▸ To do
The answer must consist of every line below that holds the word "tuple".

── Provided information

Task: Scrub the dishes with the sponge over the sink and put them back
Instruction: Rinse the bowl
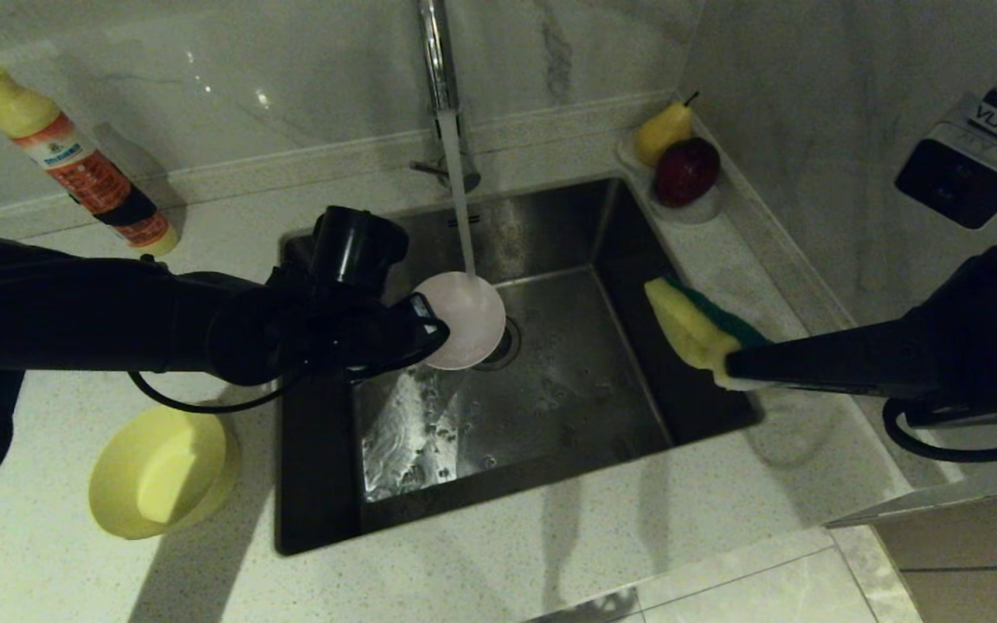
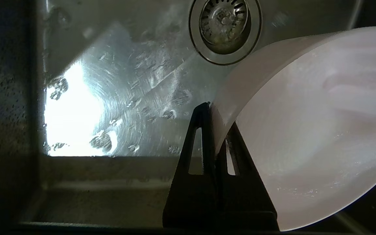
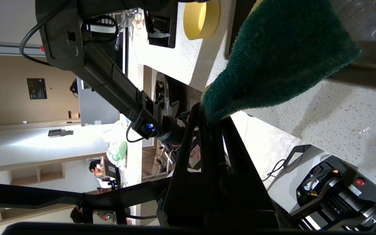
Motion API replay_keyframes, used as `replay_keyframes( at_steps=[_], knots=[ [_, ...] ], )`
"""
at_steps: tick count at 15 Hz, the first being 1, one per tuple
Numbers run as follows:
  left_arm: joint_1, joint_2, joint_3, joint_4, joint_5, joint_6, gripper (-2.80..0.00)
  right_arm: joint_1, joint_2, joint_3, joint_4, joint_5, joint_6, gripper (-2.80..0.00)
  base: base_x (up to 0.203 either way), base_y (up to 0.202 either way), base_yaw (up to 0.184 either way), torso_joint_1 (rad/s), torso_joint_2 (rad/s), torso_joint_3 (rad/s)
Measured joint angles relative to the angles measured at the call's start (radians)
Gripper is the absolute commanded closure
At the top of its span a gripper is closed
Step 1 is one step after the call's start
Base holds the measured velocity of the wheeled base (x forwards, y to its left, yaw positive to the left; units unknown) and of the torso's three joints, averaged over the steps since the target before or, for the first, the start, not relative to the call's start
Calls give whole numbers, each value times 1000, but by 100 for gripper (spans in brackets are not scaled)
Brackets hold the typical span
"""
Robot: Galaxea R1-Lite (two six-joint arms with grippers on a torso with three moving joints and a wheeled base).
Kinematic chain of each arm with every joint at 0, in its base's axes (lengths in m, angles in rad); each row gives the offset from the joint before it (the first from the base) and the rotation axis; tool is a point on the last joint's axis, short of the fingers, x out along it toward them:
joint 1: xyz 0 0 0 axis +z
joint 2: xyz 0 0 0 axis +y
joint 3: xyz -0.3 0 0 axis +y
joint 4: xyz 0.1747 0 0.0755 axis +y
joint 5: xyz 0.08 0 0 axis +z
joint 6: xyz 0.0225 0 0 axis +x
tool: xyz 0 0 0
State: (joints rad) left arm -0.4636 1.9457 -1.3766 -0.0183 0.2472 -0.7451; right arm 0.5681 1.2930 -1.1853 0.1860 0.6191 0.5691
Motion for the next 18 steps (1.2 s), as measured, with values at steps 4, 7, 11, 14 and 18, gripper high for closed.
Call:
replay_keyframes(
  at_steps=[4, 7, 11, 14, 18],
  knots=[
    [0, -45, 62, -11, 14, 5, 0, -6, -5, 11, 1, 2, 0, 0, 0, 0, 0, 0, 0, 0],
    [14, -108, 119, -43, 129, 42, 0, -15, -8, 34, -11, 7, -1, 0, 0, 0, 0, 0, 0, 0],
    [59, -182, 205, -192, 244, 171, 0, -20, -13, 57, -40, 23, 1, 0, 0, 0, 0, 0, 0, 0],
    [82, -209, 313, -395, 317, 309, 0, -26, -15, 66, -41, 21, 0, 0, 0, 0, 0, 0, 0, 0],
    [95, -207, 482, -815, 353, 588, 0, -27, -15, 71, -42, 24, -4, 0, 0, 0, 0, 0, 0, 0]
  ],
)
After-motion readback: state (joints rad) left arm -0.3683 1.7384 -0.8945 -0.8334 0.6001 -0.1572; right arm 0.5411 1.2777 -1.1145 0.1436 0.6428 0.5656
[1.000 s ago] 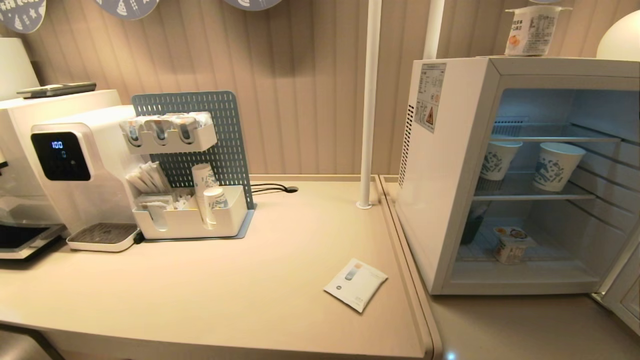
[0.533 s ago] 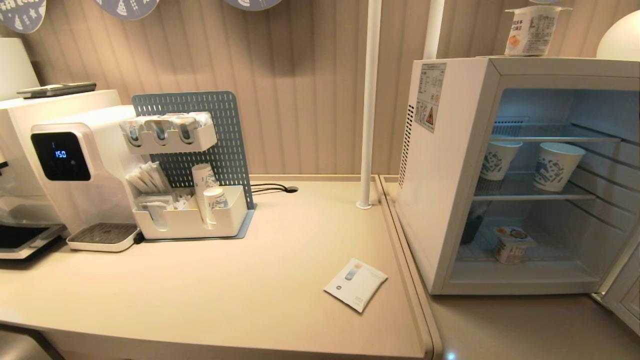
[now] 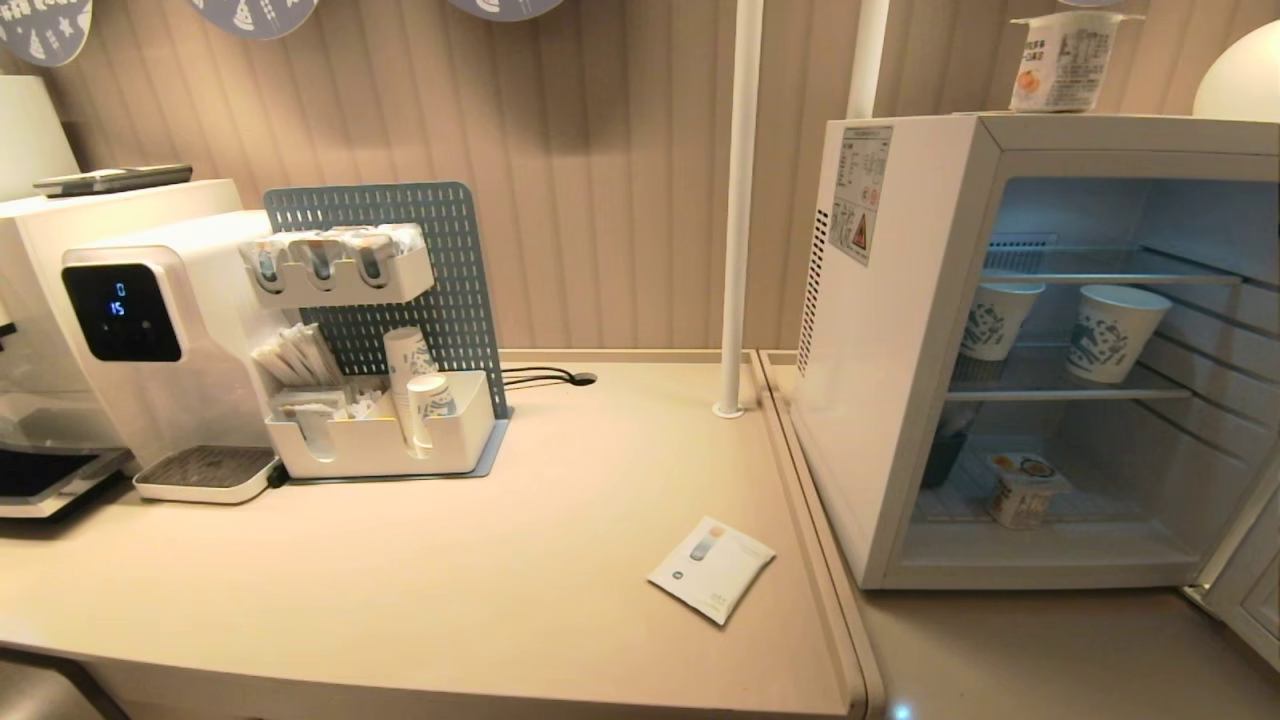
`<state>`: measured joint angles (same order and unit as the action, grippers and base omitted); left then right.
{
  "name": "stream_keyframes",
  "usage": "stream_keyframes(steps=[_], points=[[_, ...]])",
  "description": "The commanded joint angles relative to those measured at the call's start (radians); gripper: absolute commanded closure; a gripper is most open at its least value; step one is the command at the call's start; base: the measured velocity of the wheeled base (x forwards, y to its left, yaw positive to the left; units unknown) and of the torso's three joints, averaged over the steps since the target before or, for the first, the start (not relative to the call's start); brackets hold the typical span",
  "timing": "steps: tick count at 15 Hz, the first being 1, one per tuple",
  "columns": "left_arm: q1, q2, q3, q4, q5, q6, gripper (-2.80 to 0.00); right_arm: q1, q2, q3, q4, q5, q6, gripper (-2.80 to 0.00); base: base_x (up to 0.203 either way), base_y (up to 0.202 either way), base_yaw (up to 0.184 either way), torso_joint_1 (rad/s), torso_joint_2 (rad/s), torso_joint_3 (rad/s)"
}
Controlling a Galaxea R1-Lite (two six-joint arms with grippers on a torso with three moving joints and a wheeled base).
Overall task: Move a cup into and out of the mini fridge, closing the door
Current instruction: Take the yoghurt out of the freezer
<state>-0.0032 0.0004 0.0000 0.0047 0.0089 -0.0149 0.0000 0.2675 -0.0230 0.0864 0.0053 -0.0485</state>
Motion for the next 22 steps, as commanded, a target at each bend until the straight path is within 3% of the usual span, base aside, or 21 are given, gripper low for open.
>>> stream_keyframes(steps=[1, 4, 7, 9, 12, 16, 18, 19, 22], points=[[0.0, 0.0, 0.002, 0.0, 0.0, 0.0, 0.0, 0.01, 0.184, -0.001, -0.008, 0.005, -0.015, 0.0, 0.0, 0.0, 0.0, 0.0, 0.0, 0.0], [0.0, 0.0, 0.003, 0.0, 0.0, 0.0, 0.0, 0.015, 0.248, -0.139, -0.013, 0.027, -0.057, 0.0, 0.0, 0.0, 0.0, 0.0, 0.0, 0.0], [0.0, 0.0, 0.002, 0.0, 0.0, 0.0, 0.0, 0.015, 0.482, -0.235, -0.03, 0.035, -0.047, 0.0, 0.0, 0.0, 0.0, 0.0, 0.0, 0.0], [0.0, 0.0, 0.002, 0.0, 0.0, 0.0, 0.0, 0.014, 0.666, -0.254, -0.135, 0.038, -0.04, 0.0, 0.0, 0.0, 0.0, 0.0, 0.0, 0.0], [0.0, 0.0, 0.002, 0.0, 0.0, -0.002, 0.0, 0.012, 0.977, -0.223, -0.442, 0.035, -0.036, 0.0, 0.0, 0.0, 0.0, 0.0, 0.0, 0.0], [0.0, 0.0, 0.002, 0.0, 0.0, -0.002, 0.0, 0.007, 1.422, -0.072, -1.179, -0.001, -0.026, 0.0, 0.0, 0.0, 0.0, 0.0, 0.0, 0.0], [0.0, 0.0, 0.002, 0.0, 0.0, -0.002, 0.0, 0.0, 1.603, -0.015, -1.481, -0.064, 0.013, 0.0, 0.0, 0.0, 0.0, 0.0, 0.0, 0.0], [0.0, 0.0, 0.002, 0.0, 0.0, -0.002, 0.0, -0.005, 1.648, 0.006, -1.581, -0.095, 0.033, 0.0, 0.0, 0.0, 0.0, 0.0, 0.0, 0.0], [0.0, 0.0, 0.002, 0.0, 0.0, -0.002, 0.0, -0.009, 1.614, 0.007, -1.616, -0.093, 0.054, 0.0, 0.0, 0.0, 0.0, 0.0, 0.0, 0.0]])
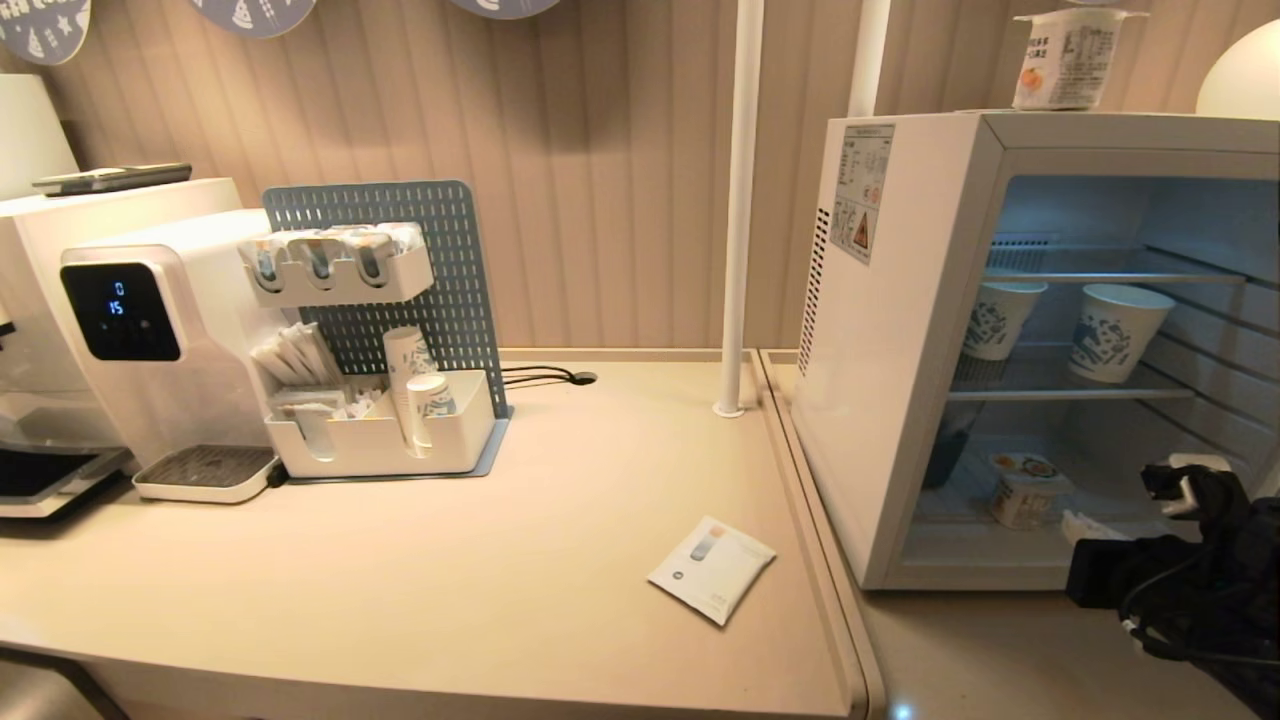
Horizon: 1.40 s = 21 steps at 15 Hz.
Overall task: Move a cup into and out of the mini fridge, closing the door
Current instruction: Take the yoghurt out of the freezer
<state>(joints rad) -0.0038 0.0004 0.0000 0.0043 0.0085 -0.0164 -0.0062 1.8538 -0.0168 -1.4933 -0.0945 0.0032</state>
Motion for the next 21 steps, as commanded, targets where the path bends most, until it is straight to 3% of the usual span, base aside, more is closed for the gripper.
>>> stream_keyframes(steps=[1, 7, 8, 11, 21], points=[[0.001, 0.0, 0.002, 0.0, 0.001, 0.0, 0.0, -0.003, 0.015, -0.012, -0.037, 0.024, 0.004, 0.0, 0.0, 0.0, 0.0, 0.0, 0.0, 0.0], [-0.001, 0.0, 0.002, 0.0, 0.001, -0.002, 0.0, -0.022, 0.154, -0.095, -0.037, 0.067, 0.005, 0.0, 0.0, 0.0, 0.0, 0.0, 0.0, 0.0], [0.001, 0.0, 0.002, 0.0, 0.001, -0.002, 0.0, -0.03, 0.165, -0.116, -0.037, 0.07, 0.005, -2.8, 0.0, 0.0, 0.0, 0.0, 0.0, 0.0], [0.001, 0.0, 0.002, 0.0, 0.001, -0.002, 0.0, -0.077, 0.189, -0.145, -0.037, 0.123, 0.005, -2.8, 0.0, 0.0, 0.0, 0.0, 0.0, 0.0], [0.001, 0.0, 0.002, 0.0, 0.001, -0.002, 0.0, -0.095, 0.255, -0.204, -0.037, 0.145, 0.005, -2.8, 0.0, 0.0, 0.0, 0.0, 0.0, 0.0]])
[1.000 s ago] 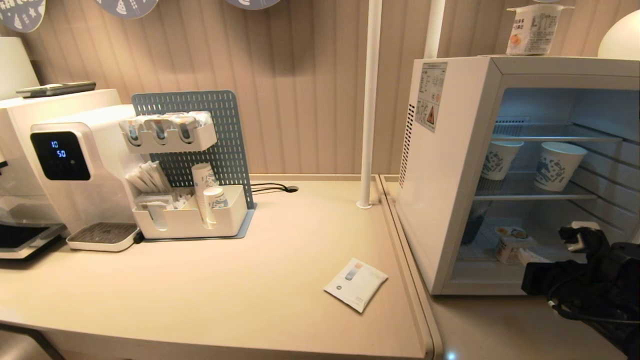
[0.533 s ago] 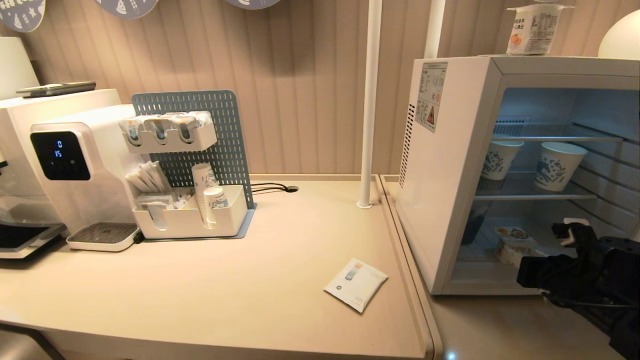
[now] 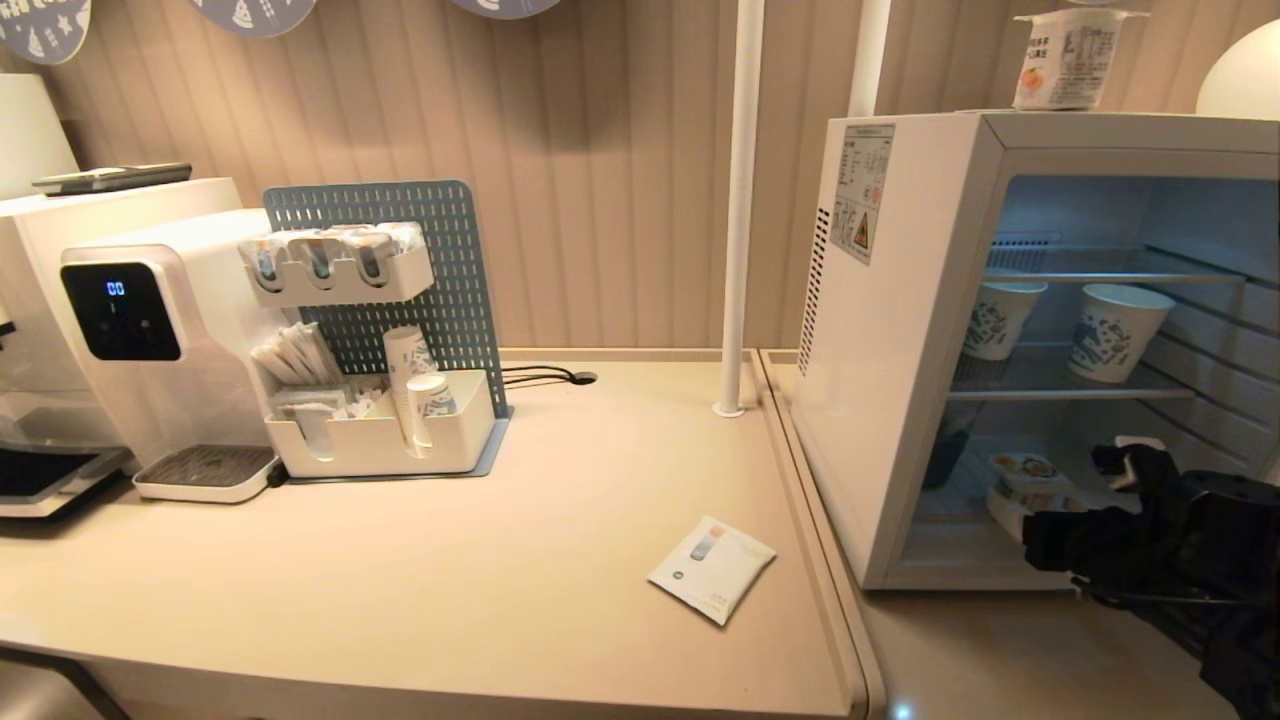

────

▸ Task output
at_steps: tick count at 15 Hz, the first being 1, one per tuple
  "timing": "steps: tick count at 15 Hz, the first being 1, one per tuple",

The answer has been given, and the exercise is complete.